Illumination decoupling is inherently ill-posed; the recovered components (light position, ambient term, intensity) are not physically precise but rather serves for contrastive reconstruction.
Future directions: Integrating differentiable shadow modeling, more complex BRDFs, and validating stability in large-scale outdoor night scenes or multi-source environments.

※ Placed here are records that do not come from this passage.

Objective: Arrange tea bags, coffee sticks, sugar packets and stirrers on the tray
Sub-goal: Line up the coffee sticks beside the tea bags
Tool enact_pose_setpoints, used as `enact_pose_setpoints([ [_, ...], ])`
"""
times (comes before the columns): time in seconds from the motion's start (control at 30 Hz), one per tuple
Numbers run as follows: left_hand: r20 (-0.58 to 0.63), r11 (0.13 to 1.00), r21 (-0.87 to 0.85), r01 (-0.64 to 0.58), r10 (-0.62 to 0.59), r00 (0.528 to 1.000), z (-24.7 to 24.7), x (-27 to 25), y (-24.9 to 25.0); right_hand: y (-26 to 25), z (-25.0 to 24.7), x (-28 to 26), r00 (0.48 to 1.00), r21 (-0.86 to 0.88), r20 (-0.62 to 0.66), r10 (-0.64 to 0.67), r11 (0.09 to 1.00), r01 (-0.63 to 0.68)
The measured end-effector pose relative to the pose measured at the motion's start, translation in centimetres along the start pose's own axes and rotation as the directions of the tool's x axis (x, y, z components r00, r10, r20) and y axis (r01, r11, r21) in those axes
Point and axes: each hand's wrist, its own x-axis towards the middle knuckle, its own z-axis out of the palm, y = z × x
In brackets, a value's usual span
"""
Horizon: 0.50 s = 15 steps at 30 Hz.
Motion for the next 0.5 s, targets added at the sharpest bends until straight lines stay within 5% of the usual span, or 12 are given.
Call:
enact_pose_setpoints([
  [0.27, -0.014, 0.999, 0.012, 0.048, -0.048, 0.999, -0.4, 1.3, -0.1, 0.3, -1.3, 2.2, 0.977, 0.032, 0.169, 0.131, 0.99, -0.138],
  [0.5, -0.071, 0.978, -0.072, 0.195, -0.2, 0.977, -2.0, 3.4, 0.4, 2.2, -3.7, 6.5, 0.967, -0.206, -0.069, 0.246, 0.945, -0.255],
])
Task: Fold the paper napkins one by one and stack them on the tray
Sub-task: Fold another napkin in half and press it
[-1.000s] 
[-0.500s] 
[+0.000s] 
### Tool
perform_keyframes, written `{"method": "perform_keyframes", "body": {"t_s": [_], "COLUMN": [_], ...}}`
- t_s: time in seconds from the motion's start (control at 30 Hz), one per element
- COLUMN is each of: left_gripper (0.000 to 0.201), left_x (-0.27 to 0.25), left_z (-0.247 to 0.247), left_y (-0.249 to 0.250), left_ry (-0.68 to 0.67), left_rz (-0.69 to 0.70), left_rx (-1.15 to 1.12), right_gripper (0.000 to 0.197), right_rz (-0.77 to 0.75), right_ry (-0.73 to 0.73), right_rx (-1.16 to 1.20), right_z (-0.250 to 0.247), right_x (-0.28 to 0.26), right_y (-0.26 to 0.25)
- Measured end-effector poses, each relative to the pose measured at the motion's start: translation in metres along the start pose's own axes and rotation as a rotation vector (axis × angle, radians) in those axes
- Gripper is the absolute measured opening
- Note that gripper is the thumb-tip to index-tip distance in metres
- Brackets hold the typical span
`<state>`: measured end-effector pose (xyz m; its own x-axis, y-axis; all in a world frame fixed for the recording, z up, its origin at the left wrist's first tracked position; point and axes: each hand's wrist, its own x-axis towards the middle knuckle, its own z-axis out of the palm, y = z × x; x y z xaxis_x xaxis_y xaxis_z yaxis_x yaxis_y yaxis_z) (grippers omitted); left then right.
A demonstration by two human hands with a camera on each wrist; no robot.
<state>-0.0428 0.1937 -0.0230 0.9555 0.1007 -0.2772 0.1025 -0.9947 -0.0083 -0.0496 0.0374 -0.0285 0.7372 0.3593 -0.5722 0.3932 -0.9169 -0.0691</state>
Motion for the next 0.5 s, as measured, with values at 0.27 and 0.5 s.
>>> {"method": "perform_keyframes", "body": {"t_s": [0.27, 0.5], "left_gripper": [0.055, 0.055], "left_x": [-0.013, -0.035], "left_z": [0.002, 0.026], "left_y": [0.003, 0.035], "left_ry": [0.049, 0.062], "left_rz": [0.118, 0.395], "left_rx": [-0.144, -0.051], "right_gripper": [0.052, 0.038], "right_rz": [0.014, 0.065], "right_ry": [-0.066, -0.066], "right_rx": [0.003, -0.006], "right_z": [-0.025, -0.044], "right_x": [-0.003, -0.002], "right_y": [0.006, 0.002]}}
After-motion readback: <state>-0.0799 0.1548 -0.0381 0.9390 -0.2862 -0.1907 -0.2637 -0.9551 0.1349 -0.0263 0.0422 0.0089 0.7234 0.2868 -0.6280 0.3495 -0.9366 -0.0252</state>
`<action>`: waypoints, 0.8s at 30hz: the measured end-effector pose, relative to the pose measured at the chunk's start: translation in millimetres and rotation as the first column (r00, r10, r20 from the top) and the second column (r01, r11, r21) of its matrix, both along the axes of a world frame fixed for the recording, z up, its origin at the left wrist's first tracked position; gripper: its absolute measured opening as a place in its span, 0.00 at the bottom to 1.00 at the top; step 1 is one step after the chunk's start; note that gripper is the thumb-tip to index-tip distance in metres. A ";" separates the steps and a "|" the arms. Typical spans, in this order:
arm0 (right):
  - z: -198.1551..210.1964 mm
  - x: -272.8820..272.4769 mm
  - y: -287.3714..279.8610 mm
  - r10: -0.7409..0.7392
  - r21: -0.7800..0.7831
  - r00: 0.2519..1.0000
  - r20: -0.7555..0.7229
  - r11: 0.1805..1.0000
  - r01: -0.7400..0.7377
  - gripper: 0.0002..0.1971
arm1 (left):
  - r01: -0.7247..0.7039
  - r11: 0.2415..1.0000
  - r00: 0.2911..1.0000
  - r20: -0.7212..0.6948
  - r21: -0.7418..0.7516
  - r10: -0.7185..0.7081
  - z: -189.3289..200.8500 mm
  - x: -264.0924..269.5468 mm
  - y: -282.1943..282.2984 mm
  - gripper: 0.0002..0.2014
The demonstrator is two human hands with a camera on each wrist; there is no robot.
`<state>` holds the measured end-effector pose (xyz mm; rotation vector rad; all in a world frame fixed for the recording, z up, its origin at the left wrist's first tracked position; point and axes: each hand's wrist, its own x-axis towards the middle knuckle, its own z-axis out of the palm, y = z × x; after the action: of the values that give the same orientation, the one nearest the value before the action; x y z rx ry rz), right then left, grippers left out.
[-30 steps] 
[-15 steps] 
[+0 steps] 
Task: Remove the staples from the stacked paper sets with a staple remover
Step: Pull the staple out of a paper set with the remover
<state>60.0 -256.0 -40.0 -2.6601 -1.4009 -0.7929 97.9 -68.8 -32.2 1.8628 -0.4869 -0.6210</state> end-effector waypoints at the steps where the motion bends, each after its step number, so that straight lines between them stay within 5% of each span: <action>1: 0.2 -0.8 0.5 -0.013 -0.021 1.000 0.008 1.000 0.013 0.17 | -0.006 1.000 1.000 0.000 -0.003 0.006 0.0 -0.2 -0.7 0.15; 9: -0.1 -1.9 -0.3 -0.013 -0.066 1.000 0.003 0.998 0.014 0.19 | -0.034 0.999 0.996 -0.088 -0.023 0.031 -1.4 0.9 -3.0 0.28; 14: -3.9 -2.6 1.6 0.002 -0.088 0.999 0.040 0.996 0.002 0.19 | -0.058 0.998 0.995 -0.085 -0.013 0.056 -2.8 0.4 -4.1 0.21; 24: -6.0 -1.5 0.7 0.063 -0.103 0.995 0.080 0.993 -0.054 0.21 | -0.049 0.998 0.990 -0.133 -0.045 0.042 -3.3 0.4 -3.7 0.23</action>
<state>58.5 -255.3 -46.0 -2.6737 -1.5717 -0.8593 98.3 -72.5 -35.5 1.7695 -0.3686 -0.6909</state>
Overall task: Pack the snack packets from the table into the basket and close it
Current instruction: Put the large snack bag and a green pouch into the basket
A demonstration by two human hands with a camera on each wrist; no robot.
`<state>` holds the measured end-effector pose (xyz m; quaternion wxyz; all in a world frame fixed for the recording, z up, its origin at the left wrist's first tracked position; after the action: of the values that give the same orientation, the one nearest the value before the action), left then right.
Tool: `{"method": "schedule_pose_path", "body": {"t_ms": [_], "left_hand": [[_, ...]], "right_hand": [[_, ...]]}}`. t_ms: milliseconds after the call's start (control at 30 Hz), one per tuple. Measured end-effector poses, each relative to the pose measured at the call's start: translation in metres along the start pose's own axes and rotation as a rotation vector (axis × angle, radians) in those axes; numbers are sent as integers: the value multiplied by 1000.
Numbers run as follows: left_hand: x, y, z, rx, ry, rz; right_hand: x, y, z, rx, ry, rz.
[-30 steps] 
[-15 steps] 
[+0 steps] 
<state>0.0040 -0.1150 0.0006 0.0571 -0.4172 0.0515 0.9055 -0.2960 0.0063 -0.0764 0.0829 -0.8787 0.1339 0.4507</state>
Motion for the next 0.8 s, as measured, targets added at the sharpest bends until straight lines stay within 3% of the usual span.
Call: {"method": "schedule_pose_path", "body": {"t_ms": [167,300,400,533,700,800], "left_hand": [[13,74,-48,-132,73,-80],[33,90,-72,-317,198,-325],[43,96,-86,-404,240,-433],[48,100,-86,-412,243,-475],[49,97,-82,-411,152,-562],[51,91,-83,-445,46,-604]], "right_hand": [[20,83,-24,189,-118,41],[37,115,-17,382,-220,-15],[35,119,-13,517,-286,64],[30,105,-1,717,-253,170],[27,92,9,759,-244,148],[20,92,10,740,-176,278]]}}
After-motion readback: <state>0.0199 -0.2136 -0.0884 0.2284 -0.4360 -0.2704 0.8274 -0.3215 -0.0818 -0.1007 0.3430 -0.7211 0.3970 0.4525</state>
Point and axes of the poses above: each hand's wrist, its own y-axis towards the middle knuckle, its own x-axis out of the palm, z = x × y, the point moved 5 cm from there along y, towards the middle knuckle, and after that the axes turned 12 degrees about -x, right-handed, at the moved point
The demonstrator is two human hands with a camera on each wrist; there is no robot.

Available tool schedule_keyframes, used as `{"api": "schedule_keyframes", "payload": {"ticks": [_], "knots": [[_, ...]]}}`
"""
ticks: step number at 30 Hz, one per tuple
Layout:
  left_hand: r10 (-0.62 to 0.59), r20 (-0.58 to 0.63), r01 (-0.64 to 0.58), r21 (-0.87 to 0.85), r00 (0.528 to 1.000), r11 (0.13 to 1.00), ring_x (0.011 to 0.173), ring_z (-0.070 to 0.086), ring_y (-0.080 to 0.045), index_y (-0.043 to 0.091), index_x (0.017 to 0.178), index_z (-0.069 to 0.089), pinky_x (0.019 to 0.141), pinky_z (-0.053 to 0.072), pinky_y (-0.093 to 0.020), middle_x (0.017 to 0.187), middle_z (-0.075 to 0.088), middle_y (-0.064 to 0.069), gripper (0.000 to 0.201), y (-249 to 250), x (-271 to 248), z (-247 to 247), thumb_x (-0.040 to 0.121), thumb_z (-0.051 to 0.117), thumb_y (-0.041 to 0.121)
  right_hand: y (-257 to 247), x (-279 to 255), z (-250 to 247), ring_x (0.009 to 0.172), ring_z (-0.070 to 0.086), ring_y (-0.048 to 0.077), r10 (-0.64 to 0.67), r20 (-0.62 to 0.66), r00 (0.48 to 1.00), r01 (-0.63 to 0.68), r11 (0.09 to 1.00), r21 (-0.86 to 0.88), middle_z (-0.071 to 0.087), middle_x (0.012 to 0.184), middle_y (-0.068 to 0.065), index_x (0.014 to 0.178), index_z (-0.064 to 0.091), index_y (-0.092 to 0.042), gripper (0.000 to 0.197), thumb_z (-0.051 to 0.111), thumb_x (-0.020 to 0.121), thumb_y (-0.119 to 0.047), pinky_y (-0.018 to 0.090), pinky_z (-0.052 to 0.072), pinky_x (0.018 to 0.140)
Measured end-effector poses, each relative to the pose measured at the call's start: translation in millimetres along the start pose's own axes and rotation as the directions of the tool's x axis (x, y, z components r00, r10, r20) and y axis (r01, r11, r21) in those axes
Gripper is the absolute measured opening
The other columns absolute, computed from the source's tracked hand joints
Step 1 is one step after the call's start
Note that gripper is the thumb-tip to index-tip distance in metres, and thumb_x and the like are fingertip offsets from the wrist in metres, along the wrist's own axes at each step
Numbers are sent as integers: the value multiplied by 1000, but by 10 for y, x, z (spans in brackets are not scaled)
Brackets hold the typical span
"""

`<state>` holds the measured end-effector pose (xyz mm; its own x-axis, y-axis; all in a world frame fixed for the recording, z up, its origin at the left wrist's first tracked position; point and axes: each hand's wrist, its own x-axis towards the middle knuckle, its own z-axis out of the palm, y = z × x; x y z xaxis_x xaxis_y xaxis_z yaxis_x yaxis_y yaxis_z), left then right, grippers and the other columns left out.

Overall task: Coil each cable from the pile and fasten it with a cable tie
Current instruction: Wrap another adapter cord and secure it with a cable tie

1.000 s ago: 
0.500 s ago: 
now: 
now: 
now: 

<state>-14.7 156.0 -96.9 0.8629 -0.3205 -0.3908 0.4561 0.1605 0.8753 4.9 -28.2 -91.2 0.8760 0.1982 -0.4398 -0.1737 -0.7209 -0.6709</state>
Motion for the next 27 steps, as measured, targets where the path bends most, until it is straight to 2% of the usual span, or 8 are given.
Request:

vs DarkGS: Both target dark scenes with moving lights. DarkGS requires pre-calibration and links color to Gaussian-light spatial relations; Ours is calibration-free and uses image-space shading, achieving superior metrics.
vs GS-W / WildGaussians: These model global appearance drift. Faced with strong local highlights, they overfit illumination into the geometry; Ours explicitly separates them using albedo.
vs Flash-Splat: Requires paired flash/no-flash images; Ours only needs a single active lighting sequence.

Rating¶

Novelty: ⭐⭐⭐⭐ Moving shading to image-space tiles and using albedo for geometric priors is a practical and effective combination of 2DGS and Retinex ideas.
Experimental Thoroughness: ⭐⭐⭐⭐ Solid results on two datasets, efficiency benchmarks, and three sets of ablations; however, limited to smaller indoor scenes.
Writing Quality: ⭐⭐⭐⭐ Clear three-stage motivation and well-illustrated diagrams.
Value: ⭐⭐⭐⭐ High practical value for nighttime robotics and handheld reconstruction due to being calibration-free and fast.